The following is some more detail behind the attached presentation I gave at an Australian planning & forecasting conference. YOu can find the presentation here: 2013 The role of DR in IBP October 1st v2
The changing role of planning
The key message in my presentation was that Planning & Forecasting is not only about numbers anymore. Forecasting must mature beyond numbers, systems and spreadsheets only. It is about having clear stories around those numbers and drive a clear conversation and integration throughout the organization. When all other supply chain parameters stay the same, horizontal conversation will be the differentiator for improved performance.
Planning maturity
In the book ‘Bricks Matter’, Lora Cecere shows a very useful table with 5 stages of supply chain maturity. Where 30 years ago supply chain was all about operations or transactional efficiency, it has matured towards optimizing networks from a market insights point of view. To become network driven, we need to become horizontally connected. The roles of planners have to change accordingly. Planners have to become business partners that can horizontally connect and add value, rather than only provide a forecast number.
In our quest to mature, new terminologies like ‘sensing’ and ‘shaping’ are useful though we have to be aware these are very much ‘Gartner-ish’ terminologies. A show of hands in the room confirmed that only a few uses those terminologies in their day to day work. Social media gives us the opportunity to go beyond sensing and listen directly to our consumers. Some companies already have a Chief Listening Officer (CLO) and use software like Radian 6, to have a continuous market pulse-check. In this way companies can react to consumer sentiments before it hits the news or papers and do damage control or jump on opportunities. The low margin manufacturing industries will take a while before they can afford this, but one day it will happen for them as well. ‘Market Listening’ can be the new tool in the planning toolkit for mostly branded companies.
Horizontal Conversation
The real value in planning is to have organizational and horizontal conversation about plans and their impact on the total integrated business performance. Once we have clear visibility on plans, assumptions and forecast numbers and a clear story around our latest update plan, we can drive horizontal conversation.

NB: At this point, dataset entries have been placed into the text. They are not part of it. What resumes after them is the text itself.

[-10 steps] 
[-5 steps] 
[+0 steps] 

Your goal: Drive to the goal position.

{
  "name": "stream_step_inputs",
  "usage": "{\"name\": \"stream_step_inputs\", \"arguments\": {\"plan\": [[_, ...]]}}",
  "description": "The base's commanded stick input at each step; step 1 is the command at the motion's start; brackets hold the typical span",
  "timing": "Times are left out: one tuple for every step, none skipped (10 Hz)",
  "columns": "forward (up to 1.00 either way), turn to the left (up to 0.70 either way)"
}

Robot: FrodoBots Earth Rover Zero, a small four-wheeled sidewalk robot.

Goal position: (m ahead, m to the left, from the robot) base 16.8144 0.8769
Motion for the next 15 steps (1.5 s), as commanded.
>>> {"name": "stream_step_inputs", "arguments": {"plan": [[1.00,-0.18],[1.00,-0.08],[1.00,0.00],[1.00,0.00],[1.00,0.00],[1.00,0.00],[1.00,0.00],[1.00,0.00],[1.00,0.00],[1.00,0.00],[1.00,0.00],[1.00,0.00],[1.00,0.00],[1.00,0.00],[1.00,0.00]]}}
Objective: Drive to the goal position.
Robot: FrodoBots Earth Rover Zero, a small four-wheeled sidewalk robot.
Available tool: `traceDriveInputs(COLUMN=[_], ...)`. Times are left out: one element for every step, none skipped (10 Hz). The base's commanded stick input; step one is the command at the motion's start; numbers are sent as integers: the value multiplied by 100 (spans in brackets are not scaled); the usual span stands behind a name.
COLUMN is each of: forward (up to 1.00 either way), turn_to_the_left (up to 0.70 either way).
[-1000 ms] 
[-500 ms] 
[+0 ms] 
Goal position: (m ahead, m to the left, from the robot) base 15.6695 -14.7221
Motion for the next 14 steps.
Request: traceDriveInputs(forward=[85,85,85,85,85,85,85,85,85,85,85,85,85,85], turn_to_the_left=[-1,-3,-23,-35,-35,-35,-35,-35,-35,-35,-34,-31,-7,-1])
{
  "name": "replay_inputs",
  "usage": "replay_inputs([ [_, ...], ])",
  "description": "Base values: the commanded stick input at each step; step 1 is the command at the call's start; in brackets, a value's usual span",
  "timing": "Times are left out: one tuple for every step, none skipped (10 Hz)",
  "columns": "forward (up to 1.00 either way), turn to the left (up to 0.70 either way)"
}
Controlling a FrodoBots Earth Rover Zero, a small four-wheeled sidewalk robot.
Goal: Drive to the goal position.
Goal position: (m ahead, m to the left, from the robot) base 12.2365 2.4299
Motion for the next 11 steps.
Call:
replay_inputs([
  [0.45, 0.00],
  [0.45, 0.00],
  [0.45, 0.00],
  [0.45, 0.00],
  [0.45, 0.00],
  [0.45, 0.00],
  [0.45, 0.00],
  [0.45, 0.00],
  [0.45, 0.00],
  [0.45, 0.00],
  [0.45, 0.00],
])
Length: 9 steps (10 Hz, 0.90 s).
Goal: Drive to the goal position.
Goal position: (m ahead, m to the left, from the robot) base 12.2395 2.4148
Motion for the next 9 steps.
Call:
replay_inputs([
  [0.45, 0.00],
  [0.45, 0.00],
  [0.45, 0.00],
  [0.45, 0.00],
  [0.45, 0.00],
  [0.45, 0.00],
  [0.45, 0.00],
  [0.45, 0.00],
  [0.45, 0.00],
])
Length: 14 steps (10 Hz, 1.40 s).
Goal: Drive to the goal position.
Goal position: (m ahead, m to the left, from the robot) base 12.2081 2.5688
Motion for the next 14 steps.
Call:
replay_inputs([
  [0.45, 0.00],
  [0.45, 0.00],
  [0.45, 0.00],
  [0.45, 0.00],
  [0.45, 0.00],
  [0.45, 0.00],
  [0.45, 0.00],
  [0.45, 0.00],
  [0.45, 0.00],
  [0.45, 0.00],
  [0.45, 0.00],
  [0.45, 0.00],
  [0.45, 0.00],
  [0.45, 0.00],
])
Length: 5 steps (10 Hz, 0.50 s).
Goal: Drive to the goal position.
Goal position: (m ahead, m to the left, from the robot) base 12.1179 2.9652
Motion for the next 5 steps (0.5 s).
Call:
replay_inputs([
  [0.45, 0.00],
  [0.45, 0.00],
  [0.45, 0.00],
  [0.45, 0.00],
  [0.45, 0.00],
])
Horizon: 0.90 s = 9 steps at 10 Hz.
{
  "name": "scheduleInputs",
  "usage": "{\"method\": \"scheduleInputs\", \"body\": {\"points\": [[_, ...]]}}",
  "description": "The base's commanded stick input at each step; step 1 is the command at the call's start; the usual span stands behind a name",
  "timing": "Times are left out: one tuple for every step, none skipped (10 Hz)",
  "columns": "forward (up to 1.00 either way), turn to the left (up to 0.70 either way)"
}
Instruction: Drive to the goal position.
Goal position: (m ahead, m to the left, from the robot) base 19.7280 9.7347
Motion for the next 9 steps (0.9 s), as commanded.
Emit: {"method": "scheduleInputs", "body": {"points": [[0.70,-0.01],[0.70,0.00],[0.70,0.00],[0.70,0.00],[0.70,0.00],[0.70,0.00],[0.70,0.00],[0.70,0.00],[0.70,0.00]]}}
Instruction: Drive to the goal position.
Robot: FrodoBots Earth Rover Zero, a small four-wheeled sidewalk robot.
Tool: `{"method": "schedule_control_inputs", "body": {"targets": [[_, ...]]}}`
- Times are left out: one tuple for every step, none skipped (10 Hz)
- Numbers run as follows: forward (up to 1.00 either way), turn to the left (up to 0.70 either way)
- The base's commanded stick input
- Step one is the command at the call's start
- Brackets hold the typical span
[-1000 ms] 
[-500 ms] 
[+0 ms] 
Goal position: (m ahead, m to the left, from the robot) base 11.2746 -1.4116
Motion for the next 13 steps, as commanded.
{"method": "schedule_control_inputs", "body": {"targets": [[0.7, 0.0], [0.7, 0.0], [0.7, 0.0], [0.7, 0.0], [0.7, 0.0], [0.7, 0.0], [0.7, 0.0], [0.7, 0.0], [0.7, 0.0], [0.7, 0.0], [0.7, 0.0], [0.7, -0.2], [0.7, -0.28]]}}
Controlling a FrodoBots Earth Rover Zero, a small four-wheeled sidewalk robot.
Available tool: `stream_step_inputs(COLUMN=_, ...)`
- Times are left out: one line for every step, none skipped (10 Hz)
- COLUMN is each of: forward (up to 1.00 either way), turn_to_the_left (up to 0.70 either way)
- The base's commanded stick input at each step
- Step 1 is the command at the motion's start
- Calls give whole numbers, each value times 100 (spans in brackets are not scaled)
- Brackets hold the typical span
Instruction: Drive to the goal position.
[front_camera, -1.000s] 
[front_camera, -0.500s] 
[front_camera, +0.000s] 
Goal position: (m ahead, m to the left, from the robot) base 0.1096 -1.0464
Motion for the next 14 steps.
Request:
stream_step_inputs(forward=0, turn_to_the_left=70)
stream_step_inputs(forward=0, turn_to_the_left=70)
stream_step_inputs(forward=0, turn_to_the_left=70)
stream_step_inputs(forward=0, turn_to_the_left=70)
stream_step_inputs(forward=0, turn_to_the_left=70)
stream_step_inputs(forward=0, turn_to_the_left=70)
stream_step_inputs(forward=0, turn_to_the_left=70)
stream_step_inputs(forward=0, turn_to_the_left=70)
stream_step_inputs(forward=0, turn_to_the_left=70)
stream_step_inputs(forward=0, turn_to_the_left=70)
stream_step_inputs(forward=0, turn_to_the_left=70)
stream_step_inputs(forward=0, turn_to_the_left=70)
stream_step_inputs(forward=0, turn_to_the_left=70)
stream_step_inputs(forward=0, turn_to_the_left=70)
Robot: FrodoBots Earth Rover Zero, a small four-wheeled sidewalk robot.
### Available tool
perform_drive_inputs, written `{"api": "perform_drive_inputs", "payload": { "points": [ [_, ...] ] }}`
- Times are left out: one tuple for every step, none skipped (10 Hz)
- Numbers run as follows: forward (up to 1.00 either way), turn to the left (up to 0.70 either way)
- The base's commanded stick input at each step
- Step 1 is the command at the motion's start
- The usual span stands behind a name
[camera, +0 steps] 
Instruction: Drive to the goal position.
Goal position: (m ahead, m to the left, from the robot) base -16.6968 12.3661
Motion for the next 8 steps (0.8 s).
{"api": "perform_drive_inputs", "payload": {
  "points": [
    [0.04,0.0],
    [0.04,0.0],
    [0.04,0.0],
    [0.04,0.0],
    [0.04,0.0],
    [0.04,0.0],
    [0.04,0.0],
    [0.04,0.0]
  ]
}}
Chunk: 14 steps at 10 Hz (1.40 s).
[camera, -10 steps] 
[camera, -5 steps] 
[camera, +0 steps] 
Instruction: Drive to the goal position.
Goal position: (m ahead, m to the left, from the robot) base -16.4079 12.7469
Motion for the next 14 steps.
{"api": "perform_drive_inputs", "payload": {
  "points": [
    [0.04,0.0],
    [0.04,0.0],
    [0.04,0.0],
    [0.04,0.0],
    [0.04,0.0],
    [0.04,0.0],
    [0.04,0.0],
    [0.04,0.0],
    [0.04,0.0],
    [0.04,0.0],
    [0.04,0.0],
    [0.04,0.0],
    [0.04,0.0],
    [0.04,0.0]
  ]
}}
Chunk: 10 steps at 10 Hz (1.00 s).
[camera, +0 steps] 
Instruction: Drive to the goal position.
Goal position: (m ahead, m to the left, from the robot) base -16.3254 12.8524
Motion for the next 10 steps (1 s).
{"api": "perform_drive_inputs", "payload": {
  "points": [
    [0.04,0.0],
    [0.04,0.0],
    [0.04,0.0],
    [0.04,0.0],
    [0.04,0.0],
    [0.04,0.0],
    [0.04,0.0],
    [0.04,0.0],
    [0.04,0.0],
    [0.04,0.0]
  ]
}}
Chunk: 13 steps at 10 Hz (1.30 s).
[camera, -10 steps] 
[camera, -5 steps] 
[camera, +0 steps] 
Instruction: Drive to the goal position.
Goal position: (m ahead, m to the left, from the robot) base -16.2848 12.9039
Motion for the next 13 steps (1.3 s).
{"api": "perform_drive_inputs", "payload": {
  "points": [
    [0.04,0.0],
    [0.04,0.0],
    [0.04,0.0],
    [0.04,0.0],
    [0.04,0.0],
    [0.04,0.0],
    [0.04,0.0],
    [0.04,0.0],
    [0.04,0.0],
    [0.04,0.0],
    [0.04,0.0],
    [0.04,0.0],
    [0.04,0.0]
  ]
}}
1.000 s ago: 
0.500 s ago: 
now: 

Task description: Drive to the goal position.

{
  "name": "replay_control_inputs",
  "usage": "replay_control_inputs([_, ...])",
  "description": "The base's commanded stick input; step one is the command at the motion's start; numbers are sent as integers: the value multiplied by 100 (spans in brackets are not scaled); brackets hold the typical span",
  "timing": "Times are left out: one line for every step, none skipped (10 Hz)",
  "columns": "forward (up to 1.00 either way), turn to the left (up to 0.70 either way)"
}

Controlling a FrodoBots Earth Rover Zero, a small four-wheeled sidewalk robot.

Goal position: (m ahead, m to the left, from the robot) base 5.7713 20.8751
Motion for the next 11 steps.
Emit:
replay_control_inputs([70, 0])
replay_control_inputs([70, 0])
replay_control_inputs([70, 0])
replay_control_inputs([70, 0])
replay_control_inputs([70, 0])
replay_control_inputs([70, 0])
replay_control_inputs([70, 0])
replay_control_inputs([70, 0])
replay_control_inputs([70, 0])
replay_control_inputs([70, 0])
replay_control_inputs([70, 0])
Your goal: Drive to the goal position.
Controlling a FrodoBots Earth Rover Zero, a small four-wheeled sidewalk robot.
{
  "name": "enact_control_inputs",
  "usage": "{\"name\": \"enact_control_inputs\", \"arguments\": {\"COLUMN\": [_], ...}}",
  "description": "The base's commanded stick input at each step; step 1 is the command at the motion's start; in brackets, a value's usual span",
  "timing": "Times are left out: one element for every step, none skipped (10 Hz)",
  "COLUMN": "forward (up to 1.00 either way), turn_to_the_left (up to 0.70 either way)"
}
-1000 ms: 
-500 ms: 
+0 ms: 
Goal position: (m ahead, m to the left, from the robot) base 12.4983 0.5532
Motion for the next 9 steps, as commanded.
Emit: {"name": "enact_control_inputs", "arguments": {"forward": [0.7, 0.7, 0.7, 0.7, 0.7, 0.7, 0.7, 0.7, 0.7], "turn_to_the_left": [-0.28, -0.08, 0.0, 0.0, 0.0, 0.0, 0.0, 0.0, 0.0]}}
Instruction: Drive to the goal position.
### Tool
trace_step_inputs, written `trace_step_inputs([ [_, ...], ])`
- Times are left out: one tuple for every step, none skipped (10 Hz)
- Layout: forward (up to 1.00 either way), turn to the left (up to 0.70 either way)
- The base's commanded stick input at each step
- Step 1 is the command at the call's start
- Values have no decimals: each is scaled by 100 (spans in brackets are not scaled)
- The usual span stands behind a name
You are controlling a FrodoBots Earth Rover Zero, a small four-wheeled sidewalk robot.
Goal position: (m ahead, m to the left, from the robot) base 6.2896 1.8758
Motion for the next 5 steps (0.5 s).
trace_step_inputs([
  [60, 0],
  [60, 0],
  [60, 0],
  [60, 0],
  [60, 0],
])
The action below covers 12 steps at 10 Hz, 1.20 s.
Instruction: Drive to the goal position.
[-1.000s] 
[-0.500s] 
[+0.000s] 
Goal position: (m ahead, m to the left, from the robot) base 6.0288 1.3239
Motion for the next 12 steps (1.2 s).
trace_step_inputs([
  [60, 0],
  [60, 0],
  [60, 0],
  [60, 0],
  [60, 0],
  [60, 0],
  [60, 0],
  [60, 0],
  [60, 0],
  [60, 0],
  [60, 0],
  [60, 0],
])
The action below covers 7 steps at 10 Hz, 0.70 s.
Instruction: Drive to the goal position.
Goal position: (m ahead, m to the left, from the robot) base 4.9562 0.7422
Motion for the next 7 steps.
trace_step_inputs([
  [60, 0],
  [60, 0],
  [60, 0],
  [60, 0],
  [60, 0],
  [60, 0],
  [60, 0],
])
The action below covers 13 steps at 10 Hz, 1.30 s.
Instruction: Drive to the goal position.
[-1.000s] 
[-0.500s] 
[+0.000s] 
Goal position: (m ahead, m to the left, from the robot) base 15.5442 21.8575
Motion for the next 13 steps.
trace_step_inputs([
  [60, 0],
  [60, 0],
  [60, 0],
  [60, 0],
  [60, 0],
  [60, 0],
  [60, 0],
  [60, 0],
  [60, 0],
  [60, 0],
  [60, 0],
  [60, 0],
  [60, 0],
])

- Conversation: to start having organizational and horizontal conversation we need intimacy and interactivity in an organization. To drive intimacy we need to trust, listening and to get personal. These are soft skills that an organization can learn, but often these soft skills are not the focus or not acknowledged as critical to drive business performance. In a demand driven or market driven supply chain, where horizontal connectors are a must, getting critical mass in these soft skills is where real value is for organizations.
- Integration: to understand the end to end, horizontal or integrated impact of our updated plan on the total business we need to understand other business functions and think holistic and outside our own silo. It is the only way to assess the total business or total network impact of our plan.
Improved business performance
There is a business case for integration and organizational conversation. In an environment where many supply chain parameters stayed mostly constant over a period of time I witnessed a significant improvement of customer service levels. There was hardly any change in forecast accuracy, attainment, stock levels and waste or system visibility.
What did happen is that a large group of senior managers started to run cross functional trust & collaboration workshops. In these workshops they asked themselves the question; ‘what stops us from trusting each other more and collaborate better?’ They shared stories, problems and got more personal. They took time to listen and got a better understanding of others function’s issues and common business goals. They build trust in those workshops.
This reflected on themselves, their direct reports and the wider business. People started to pick up the phone more to solve issues, dared to engage in crucial conversations and were responsive to each others request. When you hear people say; ‘something changed, we are so much more responsive now’, or ‘it seems that more people pick up the phone’, it is a sign that more organizational and horizontal conversation is happening. And that is where the real value is.